• Problem to solve:
Each line of the listing that contains the word "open" is to be copied.

• Given data:

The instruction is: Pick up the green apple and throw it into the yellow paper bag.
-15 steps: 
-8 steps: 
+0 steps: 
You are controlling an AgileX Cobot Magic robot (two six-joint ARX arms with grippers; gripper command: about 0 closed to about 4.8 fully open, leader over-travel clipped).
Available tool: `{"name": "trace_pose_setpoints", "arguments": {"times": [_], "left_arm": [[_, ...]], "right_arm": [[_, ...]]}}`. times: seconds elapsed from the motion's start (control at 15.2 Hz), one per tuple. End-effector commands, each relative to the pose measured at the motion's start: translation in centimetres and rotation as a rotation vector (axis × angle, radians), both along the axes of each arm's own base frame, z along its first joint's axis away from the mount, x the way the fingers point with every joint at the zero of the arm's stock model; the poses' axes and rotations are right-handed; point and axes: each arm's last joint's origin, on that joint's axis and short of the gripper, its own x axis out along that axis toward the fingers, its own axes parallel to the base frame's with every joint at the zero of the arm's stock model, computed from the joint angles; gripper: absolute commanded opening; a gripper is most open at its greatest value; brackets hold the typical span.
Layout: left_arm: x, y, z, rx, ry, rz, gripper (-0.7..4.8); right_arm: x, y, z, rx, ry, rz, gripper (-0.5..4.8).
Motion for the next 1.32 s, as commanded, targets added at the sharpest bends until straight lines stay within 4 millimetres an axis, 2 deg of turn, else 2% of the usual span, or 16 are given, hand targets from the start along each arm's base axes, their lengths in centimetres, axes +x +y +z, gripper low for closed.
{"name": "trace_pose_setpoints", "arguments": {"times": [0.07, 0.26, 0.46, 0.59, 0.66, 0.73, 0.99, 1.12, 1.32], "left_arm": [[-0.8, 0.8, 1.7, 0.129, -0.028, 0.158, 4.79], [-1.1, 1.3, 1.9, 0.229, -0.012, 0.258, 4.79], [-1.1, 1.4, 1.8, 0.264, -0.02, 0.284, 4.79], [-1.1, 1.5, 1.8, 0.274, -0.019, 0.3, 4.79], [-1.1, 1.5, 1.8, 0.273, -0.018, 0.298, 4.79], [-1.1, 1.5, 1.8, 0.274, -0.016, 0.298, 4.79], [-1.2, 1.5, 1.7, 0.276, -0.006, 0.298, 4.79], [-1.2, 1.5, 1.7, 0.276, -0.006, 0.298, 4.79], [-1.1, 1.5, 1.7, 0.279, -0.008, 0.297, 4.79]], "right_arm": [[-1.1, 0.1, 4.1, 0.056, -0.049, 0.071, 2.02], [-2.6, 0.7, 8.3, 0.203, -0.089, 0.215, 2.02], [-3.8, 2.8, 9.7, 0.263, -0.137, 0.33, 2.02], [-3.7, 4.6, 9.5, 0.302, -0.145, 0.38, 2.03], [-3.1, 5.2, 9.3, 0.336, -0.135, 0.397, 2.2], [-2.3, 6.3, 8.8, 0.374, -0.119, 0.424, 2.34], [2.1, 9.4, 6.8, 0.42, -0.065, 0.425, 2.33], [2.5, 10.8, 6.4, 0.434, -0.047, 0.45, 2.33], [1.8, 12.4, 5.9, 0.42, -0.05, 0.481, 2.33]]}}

• Result of the exercise:
You are controlling an AgileX Cobot Magic robot (two six-joint ARX arms with grippers; gripper command: about 0 closed to about 4.8 fully open, leader over-travel clipped).
Available tool: `{"name": "trace_pose_setpoints", "arguments": {"times": [_], "left_arm": [[_, ...]], "right_arm": [[_, ...]]}}`. times: seconds elapsed from the motion's start (control at 15.2 Hz), one per tuple. End-effector commands, each relative to the pose measured at the motion's start: translation in centimetres and rotation as a rotation vector (axis × angle, radians), both along the axes of each arm's own base frame, z along its first joint's axis away from the mount, x the way the fingers point with every joint at the zero of the arm's stock model; the poses' axes and rotations are right-handed; point and axes: each arm's last joint's origin, on that joint's axis and short of the gripper, its own x axis out along that axis toward the fingers, its own axes parallel to the base frame's with every joint at the zero of the arm's stock model, computed from the joint angles; gripper: absolute commanded opening; a gripper is most open at its greatest value; brackets hold the typical span.

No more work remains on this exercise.